To recover from perinatal mood and anxiety disorders, women of color must be seen and heard without the roadblocks of judgment and bias. But too often, racial differences between clients and providers make an already difficult process even more difficult.

There is a massive shortage of mental health providers who are specialists in maternal mental health, and sadly, that shortage grows exponentially when it comes to providers of color.

We want to help change the landscape of maternal mental health for women of color by investing in the future of Black women. That’s why last year, Postpartum Progress launched the Mental Health in Color Initiative. We are providing training scholarships to mental health providers of color who are interested in expanding their professional expertise into maternal mental health. We believe that this training will improve the standard of care for everyone.

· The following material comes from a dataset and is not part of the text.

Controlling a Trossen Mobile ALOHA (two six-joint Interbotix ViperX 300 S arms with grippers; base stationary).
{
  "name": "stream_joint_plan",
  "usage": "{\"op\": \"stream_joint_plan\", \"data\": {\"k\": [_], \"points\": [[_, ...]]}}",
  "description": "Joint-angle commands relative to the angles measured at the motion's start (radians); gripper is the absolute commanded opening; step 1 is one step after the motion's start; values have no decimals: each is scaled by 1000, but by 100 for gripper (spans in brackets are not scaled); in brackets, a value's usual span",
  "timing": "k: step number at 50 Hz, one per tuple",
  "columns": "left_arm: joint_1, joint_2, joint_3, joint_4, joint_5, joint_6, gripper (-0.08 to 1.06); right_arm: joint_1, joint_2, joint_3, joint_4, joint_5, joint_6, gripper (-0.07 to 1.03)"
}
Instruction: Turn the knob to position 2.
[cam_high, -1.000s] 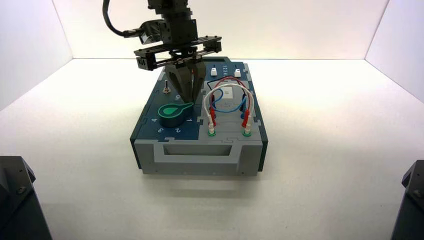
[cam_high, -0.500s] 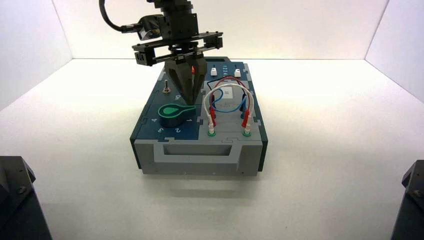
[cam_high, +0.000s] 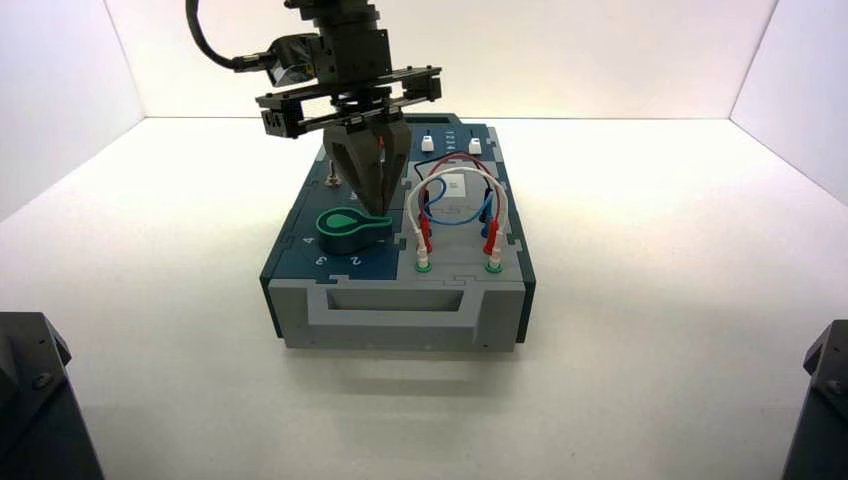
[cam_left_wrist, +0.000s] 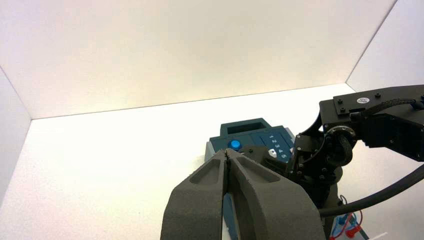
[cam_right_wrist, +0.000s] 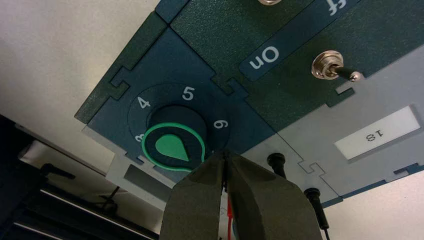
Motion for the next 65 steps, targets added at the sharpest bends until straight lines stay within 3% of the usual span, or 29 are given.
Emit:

Today, we are proud to announce the program’s first scholarship recipients.

Desirée Israel, LGSW
Desirée Israel is a mental health professional who focuses on postpartum recovery. She has a longstanding commitment to postpartum well-being and is active within the Postpartum Progress community. Her areas of professional focus are on Cognitive Behavioral, NTU Psychotherapy, and holistic energy healing (reiki). Desirée works with the pre and postnatal client populations. She applied to the scholarship in order to deepen her reach and bring effective knowledge to the work she is already doing.   

Collette McLean, LCSW
Collete McLean is a mental health professional who focuses on multiple forms of Cognitive Behavioral Therapy interventions. Her specialization is in Trauma-Focused Cognitive Behavior Therapy and Combined Parent-Child Cognitive Behavior Therapy. Additionally she employs Acceptance and Commitment Therapy, Dialectical Behavior Therapy, Cognitive Behavior Therapy, and Trauma-Focused Cognitive Behavior Therapy. Collette works with college students at a mid-size state school. She applied for the scholarship in order to provide a resource to pregnant college students, a demographic that is often missed and undersupported.

Olivia Baylor, LCPC
Olivia is a mental health professional whose focus is work with LGBTQI couples. Olivia is particularly passionate about this demographic and often sees additional harm shown to LGBTQI identified individuals due to their lack of visibility in maternal mental health work. Olivia’s theoretical approaches are CBT, Narrative Therapy, Solution Focused Therapy. Olivia is also a gender affirming therapist.

As our operating budget grows, it’s our goal to be able to offer even more scholarships in the future. For questions about Postpartum Progress’ Mental Health in Color Initiative, please contact program manager Jasmine Banks at jasminebanks@postpartumprogress.org.

Get Ready For The 2017 Warrior Mom® Conference!

In 2016, over 170 women with lived experience came together in Atlanta, Georgia to learn, connect, heal, and share all the ways they are reaching back to help pull their sisters up. There is such power in the words, “me too,” and in developing relationships that last well past our journeys through a perinatal mood and anxiety disorder like PPD.

Whether you seek knowledge about maternal mental health, connection to peers who understand what it’s like to wonder if you’ll ever feel like yourself again, or you want to use your experience to help others, we hope you’ll join us this year for the 2017 Warrior Mom® Conference. Learn more about the event here.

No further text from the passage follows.